Interpretation: Redundancy
• Redundancy is 21.54%
• Indicates that the structural (purchase decision) variate extracts 13.81% of the variance in promotional variables
Any given loading can be squared to indicate the proportion of the variance in that variable that is accounted for by that canonical variate.

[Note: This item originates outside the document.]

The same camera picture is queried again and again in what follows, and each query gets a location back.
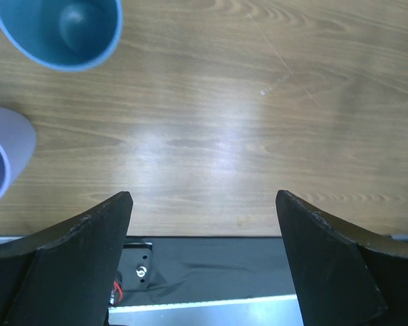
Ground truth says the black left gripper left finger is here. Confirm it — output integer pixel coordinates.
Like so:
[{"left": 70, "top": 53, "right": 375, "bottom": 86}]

The sum of the squared loadings for a given variable indicates the total proportion of variance accounted for by the collection of canonical variates.
The average of the squared loadings for a canonical variate is the adequacy coefficient and indicates the proportion of variance in the collection of variables that is accounted for by the canonical variate.
The redundancy coefficient is the proportion of variance in a set of variables that is accounted for by a linear combination from the other set. The sum of the redundancy coefficients gives the total proportion of variance in one set that is accounted for by the other set. These will usually be different values for each set.